Files already downloaded and verified


In [4]:
datasets = sagemaker_session.upload_data(path='cifar10-dataset', 
                                         key_prefix=f'{dataset_folder}/cifar10-dataset')

**Step 2:** Specify hyperparameters, instance type and number of instances to distribute training to. 

In [5]:
job_name   = f'pytorch-smddp-dist-{time.strftime("%Y-%m-%d-%H-%M-%S-%j", time.gmtime())}'
output_path = f's3://{bucket_name}/{jobs_folder}'

hyperparameters = {'epochs'       : 15, 
                   'lr'           : 0.01,
                   'momentum'     : 0.9,
                   'batch-size'   : 256,
                   'model-type'   : 'resnet18',
                   'backend'      : 'smddp'}

In [6]:
distribution = { "smdistributed": { 
                    "dataparallel": { "enabled": True } 
                } 
               }

In [7]:
from sagemaker.pytorch import PyTorch
estimator = PyTorch(entry_point          = 'cifar10-distributed-smddp-gpu.py', 
                    source_dir           = 'code',
                    output_path          = output_path + '/',
                    code_location        = output_path,
                    role                 = role,
                    instance_count       = 1,
                    instance_type        = 'ml.p4d.24xlarge', # 'ml.p3.16xlarge', 'ml.p3dn.24xlarge', 'ml.p4d.24xlarge',
                    framework_version    = '1.11.0', 
                    py_version           = 'py38',
                    distribution         = distribution,
                    hyperparameters      = hyperparameters)

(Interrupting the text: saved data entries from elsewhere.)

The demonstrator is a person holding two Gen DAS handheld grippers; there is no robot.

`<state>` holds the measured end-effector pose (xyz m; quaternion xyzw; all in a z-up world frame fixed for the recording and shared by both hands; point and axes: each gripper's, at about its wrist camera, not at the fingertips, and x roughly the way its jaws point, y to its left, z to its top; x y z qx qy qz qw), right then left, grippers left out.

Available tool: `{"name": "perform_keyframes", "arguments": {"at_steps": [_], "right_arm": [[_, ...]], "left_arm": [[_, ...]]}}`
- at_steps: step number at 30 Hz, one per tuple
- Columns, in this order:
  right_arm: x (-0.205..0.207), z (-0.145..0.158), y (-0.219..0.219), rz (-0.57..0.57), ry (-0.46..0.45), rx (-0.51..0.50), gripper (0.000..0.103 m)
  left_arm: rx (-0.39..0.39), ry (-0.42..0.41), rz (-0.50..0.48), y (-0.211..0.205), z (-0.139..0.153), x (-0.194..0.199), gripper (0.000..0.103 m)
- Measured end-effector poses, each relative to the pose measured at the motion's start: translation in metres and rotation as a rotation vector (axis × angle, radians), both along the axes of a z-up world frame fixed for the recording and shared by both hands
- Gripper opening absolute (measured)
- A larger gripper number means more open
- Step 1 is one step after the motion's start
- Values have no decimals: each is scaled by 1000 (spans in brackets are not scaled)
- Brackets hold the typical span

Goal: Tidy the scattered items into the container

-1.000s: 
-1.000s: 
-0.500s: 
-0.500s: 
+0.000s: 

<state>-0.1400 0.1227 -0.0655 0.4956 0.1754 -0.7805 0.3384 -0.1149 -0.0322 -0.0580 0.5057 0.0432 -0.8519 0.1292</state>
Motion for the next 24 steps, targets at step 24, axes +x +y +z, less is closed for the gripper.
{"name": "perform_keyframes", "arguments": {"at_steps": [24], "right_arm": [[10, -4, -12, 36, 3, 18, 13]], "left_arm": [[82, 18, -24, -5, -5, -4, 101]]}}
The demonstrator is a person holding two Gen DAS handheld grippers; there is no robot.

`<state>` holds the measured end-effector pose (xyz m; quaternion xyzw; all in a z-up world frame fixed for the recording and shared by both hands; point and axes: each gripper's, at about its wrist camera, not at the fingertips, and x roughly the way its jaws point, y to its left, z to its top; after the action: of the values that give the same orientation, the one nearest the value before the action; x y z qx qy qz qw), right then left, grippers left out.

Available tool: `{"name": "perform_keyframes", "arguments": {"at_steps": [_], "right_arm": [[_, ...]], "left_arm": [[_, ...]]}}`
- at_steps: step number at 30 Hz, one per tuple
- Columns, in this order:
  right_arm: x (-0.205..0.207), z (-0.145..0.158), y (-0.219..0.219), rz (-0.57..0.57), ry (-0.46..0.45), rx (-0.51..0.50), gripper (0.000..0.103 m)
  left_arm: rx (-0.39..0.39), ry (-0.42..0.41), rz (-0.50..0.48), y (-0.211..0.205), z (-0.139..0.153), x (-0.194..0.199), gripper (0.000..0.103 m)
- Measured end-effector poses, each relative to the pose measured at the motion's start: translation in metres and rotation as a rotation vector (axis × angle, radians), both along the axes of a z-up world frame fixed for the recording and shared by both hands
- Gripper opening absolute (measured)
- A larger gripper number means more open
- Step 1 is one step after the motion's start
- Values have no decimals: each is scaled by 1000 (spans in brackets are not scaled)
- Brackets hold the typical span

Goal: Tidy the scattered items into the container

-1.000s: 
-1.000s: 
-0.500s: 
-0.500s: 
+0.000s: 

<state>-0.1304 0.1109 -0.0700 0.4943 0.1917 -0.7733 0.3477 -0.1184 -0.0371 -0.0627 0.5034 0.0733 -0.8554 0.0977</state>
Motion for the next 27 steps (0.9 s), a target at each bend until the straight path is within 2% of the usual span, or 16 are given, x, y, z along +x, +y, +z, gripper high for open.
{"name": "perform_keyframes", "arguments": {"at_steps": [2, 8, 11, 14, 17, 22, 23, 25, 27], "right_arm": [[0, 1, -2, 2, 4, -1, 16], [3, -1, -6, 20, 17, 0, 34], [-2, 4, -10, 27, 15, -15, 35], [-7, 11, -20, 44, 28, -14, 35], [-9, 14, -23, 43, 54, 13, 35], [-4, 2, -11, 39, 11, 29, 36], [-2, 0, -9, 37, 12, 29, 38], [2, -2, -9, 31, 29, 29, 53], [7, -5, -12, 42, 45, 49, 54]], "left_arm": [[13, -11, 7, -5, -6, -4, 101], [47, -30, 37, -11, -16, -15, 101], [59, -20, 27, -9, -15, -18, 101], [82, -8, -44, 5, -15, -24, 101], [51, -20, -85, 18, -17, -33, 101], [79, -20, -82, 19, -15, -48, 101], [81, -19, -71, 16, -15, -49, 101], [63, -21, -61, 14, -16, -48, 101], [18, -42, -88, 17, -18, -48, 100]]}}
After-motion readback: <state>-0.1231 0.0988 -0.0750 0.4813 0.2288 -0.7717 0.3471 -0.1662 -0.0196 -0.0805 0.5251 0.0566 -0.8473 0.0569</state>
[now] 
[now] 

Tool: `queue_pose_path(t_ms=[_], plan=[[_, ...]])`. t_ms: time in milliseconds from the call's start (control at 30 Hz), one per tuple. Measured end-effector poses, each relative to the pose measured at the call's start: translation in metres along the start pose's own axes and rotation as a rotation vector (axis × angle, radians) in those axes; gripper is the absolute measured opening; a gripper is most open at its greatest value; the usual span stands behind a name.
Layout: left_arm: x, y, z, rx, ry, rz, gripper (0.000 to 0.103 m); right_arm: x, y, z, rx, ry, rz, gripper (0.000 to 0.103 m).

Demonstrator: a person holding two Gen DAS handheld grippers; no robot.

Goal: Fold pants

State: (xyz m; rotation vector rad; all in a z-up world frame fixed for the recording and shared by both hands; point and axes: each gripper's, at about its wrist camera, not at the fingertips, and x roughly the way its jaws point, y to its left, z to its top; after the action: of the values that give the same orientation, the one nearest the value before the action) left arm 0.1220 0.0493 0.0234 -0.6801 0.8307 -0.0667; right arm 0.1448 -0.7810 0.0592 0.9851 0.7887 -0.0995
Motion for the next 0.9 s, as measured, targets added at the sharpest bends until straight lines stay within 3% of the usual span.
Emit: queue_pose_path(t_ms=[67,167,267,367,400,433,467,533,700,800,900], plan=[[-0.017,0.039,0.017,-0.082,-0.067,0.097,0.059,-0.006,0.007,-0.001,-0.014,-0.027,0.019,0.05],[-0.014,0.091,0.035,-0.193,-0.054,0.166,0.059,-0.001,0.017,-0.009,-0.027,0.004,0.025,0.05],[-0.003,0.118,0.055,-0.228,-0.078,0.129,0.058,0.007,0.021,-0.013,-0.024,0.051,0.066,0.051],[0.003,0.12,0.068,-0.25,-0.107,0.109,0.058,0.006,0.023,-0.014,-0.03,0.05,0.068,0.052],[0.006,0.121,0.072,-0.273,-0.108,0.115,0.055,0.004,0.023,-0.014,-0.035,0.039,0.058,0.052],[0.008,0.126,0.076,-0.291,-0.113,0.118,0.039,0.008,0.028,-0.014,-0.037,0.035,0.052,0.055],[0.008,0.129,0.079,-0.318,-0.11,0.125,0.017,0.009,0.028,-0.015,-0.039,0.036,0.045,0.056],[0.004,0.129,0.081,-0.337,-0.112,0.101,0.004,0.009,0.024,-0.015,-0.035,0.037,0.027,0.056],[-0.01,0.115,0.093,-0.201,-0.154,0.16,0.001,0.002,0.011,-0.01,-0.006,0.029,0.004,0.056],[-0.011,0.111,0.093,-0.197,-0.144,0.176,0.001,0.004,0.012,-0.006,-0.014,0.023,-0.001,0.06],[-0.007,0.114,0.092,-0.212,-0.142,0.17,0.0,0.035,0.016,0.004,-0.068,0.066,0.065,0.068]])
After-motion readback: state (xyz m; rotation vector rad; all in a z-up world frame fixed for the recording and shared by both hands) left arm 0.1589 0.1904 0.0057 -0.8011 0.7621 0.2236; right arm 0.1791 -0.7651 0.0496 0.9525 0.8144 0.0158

**Step 4:** Specify dataset locations in Amazon S3 and then call the fit function.

In [8]:
estimator.fit({'train': datasets}, 
              job_name=job_name, 
              wait=True)

2022-06-21 04:58:58 Starting - Starting the training job...ProfilerReport-1655787537: InProgress
...
2022-06-21 04:59:46 Starting - Preparing the instances for training...........................
2022-06-21 05:04:24 Downloading - Downloading input data
2022-06-21 05:04:24 Training - Downloading the training image........................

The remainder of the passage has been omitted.